Objectives: To determine the improvement of emphysema quantification with density correction and to determine the optimal site to use for air density correction on volumetric computed tomography (CT).
Methods: Seventy-eight CT scans of COPD patients (GOLD II-IV, smoking history 39.2±25.3 pack-years) were obtained from several single-vendor 16-MDCT scanners. After density measurement of aorta, tracheal- and external air, volumetric CT density correction was conducted (two reference values: air, -1,000 HU/blood, +50 HU). Using in-house software, emphysema index (EI) and mean lung density (MLD) were calculated. Differences in air densities, MLD and EI prior to and after density correction were evaluated (paired t-test). Correlation between those parameters and FEV1 and FEV1/FVC were compared (age- and sex adjusted partial correlation analysis).

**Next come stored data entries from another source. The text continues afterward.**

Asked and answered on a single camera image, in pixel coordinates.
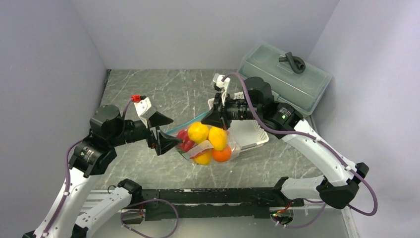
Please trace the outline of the yellow toy fruit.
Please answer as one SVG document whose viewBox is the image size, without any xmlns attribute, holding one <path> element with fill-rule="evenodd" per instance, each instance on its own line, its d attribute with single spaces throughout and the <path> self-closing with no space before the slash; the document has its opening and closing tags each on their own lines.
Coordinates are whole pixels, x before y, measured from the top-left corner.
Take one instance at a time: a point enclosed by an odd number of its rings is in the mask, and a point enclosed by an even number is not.
<svg viewBox="0 0 420 238">
<path fill-rule="evenodd" d="M 209 129 L 208 141 L 212 144 L 213 149 L 222 151 L 227 145 L 227 132 L 218 127 L 211 127 Z"/>
</svg>

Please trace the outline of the clear zip top bag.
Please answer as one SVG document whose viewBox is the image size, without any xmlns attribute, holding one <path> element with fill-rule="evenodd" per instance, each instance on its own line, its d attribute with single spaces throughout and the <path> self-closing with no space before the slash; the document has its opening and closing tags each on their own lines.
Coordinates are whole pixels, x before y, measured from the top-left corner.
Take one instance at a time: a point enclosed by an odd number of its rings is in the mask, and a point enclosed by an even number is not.
<svg viewBox="0 0 420 238">
<path fill-rule="evenodd" d="M 178 126 L 178 127 L 175 127 L 173 129 L 169 130 L 167 132 L 167 134 L 176 137 L 179 131 L 181 131 L 181 130 L 188 130 L 188 128 L 190 127 L 190 125 L 192 123 L 197 122 L 197 121 L 198 122 L 201 122 L 201 119 L 205 115 L 206 115 L 206 113 L 203 113 L 203 114 L 195 117 L 194 119 L 190 120 L 189 122 L 186 122 L 186 123 L 184 123 L 181 126 Z M 240 151 L 241 151 L 241 147 L 236 142 L 236 140 L 233 138 L 233 136 L 228 131 L 226 131 L 226 132 L 227 132 L 227 136 L 228 136 L 227 145 L 229 145 L 230 148 L 231 148 L 231 150 L 232 150 L 232 156 L 228 160 L 228 161 L 230 161 L 230 160 L 232 160 L 232 159 L 234 159 L 234 158 L 236 158 L 236 157 L 239 156 Z M 195 165 L 198 165 L 198 164 L 194 163 L 193 160 L 192 160 L 192 158 L 195 157 L 197 154 L 199 154 L 199 153 L 201 153 L 201 152 L 203 152 L 205 150 L 208 150 L 208 149 L 211 149 L 211 150 L 213 149 L 213 146 L 208 141 L 208 139 L 205 140 L 204 142 L 200 143 L 200 144 L 197 144 L 196 143 L 196 145 L 191 150 L 189 150 L 188 152 L 183 152 L 180 149 L 178 149 L 177 146 L 175 147 L 175 150 L 180 154 L 180 156 L 182 156 L 185 160 L 187 160 L 188 162 L 190 162 L 192 164 L 195 164 Z M 214 164 L 214 163 L 217 163 L 217 162 L 212 158 L 212 161 L 211 161 L 210 164 Z"/>
</svg>

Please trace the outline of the red toy strawberry with leaves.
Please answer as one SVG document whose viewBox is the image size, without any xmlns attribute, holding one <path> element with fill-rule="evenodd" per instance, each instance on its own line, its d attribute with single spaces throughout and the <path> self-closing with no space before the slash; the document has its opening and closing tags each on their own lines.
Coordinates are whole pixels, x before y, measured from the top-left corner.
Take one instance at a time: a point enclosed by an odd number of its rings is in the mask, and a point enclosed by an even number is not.
<svg viewBox="0 0 420 238">
<path fill-rule="evenodd" d="M 178 144 L 177 147 L 183 152 L 188 152 L 196 145 L 195 142 L 189 138 L 187 130 L 179 131 L 176 137 L 182 139 L 182 142 Z"/>
</svg>

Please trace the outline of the white perforated plastic basket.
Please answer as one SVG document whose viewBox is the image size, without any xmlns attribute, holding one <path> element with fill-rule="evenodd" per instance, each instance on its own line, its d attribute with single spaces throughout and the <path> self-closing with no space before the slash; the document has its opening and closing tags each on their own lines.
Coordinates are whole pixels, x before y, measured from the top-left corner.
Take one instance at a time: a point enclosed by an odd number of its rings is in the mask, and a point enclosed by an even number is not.
<svg viewBox="0 0 420 238">
<path fill-rule="evenodd" d="M 241 150 L 251 150 L 263 146 L 269 141 L 268 133 L 258 124 L 243 93 L 235 93 L 233 97 L 227 95 L 225 106 L 222 105 L 221 93 L 208 100 L 210 110 L 217 110 L 228 131 L 241 147 Z"/>
</svg>

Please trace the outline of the orange toy tangerine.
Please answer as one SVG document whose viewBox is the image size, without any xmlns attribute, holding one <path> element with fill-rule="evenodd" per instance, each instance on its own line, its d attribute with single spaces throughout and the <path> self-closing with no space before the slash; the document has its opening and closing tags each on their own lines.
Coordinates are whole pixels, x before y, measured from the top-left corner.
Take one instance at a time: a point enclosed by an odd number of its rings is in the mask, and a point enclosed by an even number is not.
<svg viewBox="0 0 420 238">
<path fill-rule="evenodd" d="M 226 145 L 221 151 L 212 149 L 211 156 L 216 162 L 223 163 L 231 158 L 232 150 L 229 145 Z"/>
</svg>

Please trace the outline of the yellow toy lemon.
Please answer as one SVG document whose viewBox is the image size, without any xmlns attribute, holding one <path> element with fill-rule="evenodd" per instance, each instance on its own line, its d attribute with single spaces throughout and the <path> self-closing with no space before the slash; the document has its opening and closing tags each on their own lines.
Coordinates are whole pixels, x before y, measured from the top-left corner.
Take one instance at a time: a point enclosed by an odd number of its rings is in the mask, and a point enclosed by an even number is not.
<svg viewBox="0 0 420 238">
<path fill-rule="evenodd" d="M 202 124 L 201 122 L 194 122 L 190 125 L 187 130 L 187 134 L 190 140 L 200 144 L 207 140 L 209 134 L 209 128 L 207 125 Z"/>
</svg>

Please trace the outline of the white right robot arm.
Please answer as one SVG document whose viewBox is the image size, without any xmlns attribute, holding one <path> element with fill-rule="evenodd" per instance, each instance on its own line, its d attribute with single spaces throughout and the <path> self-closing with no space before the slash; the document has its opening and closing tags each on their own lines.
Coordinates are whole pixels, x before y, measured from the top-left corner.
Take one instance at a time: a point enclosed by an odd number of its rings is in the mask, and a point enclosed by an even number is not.
<svg viewBox="0 0 420 238">
<path fill-rule="evenodd" d="M 212 80 L 216 90 L 204 124 L 229 129 L 235 120 L 255 120 L 266 132 L 290 144 L 308 158 L 320 171 L 315 178 L 281 178 L 273 200 L 284 206 L 292 199 L 319 199 L 342 209 L 355 198 L 360 183 L 366 183 L 369 171 L 365 163 L 354 163 L 322 139 L 292 105 L 277 102 L 271 86 L 262 78 L 241 80 L 243 96 L 233 99 L 227 89 L 230 80 L 217 74 Z"/>
</svg>

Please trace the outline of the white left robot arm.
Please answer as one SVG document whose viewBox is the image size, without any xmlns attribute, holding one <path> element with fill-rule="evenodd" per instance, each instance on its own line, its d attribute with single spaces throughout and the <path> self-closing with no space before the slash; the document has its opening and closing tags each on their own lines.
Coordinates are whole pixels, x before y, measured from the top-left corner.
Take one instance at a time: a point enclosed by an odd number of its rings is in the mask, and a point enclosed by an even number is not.
<svg viewBox="0 0 420 238">
<path fill-rule="evenodd" d="M 113 193 L 85 214 L 81 209 L 95 184 L 116 158 L 116 147 L 145 140 L 149 148 L 162 155 L 181 140 L 161 131 L 173 120 L 153 106 L 135 105 L 137 121 L 115 105 L 96 109 L 90 119 L 88 136 L 72 145 L 65 156 L 65 181 L 41 224 L 24 234 L 26 238 L 89 238 L 118 210 L 144 203 L 142 187 L 130 180 L 120 181 Z"/>
</svg>

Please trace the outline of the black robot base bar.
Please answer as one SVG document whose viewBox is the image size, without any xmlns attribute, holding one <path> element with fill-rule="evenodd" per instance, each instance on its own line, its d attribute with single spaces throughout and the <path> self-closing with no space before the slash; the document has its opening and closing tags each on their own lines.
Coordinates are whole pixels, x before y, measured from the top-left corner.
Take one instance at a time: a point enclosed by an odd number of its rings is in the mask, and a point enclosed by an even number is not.
<svg viewBox="0 0 420 238">
<path fill-rule="evenodd" d="M 115 187 L 134 195 L 126 209 L 144 211 L 146 221 L 176 217 L 267 219 L 276 209 L 289 215 L 293 207 L 304 205 L 303 199 L 287 199 L 271 187 L 143 189 L 127 178 Z"/>
</svg>

Results: Measured densities (HU) of tracheal- and external air differed significantly (-990 ± 14, -1016 ± 9, P<0.001). MLD and EI on original CT data, after density correction using tracheal- and external air also differed significantly (MLD: -874.9 ± 27.6 vs. -882.3 ± 24.9 vs. -860.5 ± 26.6; EI: 16.8 ± 13.4 vs. 21.1 ± 14.5 vs. 9.7 ± 10.5, respectively, P<0.001). The correlation coefficients between CT quantification indices and FEV1, and FEV1/FVC increased after density correction. The tracheal air correction showed better results than the external air correction.
Conclusion: Density correction of volumetric CT data can improve correlations of emphysema quantification and PFT.
Keywords: CT; Computed tomography scanner; Computer software; Densitometry; EI; Emphysema; FEV(1); FVC; HU; Hounsfield unit; MDCT; MLD; PFT; Quantitative evaluation; ROI; computed tomography; emphysema index; forced expiratory volume in 1 second; forced vital capacity; mean lung density; multi-detector computed tomography; pulmonary function test; region of interest.